■ **SUPPLIED ENTRIES**
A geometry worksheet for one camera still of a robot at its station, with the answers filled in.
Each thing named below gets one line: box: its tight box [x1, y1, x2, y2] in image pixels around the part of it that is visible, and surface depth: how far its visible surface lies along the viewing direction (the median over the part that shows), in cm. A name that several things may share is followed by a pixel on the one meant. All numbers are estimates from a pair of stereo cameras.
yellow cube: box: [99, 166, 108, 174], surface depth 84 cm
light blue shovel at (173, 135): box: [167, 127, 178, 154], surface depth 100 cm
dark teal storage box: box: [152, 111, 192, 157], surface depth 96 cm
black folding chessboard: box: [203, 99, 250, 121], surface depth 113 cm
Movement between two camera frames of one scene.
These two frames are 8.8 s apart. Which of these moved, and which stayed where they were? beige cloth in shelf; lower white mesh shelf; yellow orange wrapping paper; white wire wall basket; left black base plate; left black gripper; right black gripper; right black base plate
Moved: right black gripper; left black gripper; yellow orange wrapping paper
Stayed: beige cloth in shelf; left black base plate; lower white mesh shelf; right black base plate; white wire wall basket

...

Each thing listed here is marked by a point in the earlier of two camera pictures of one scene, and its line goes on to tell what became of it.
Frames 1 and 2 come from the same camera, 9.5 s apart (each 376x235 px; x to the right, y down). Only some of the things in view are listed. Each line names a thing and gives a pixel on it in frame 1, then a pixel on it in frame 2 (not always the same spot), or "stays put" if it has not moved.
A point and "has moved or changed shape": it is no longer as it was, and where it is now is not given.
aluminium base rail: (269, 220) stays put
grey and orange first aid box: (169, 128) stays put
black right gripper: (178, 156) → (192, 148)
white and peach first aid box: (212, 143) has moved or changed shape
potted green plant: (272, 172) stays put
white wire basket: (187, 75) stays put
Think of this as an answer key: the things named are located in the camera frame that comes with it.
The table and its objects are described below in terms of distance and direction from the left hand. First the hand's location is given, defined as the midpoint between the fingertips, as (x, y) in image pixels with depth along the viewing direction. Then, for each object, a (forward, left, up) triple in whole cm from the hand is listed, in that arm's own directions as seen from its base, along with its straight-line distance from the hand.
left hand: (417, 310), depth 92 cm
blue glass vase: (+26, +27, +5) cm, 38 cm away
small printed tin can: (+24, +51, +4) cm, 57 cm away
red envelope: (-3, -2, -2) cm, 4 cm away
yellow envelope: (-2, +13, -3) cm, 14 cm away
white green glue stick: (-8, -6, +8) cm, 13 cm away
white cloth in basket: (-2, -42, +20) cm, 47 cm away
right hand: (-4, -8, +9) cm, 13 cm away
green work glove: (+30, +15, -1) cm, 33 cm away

---

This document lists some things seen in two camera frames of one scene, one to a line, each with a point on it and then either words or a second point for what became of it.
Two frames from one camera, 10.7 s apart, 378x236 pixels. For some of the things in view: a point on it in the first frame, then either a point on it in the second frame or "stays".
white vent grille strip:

■ **ABOUT THIS EXERCISE**
Please give an exact copy of the lines above, beginning with the line containing "blue glass vase: (+26, +27, +5)" and running through the line containing "green work glove: (+30, +15, -1)", and of no other lines.

■ **OUTPUT BELOW**
blue glass vase: (+26, +27, +5) cm, 38 cm away
small printed tin can: (+24, +51, +4) cm, 57 cm away
red envelope: (-3, -2, -2) cm, 4 cm away
yellow envelope: (-2, +13, -3) cm, 14 cm away
white green glue stick: (-8, -6, +8) cm, 13 cm away
white cloth in basket: (-2, -42, +20) cm, 47 cm away
right hand: (-4, -8, +9) cm, 13 cm away
green work glove: (+30, +15, -1) cm, 33 cm away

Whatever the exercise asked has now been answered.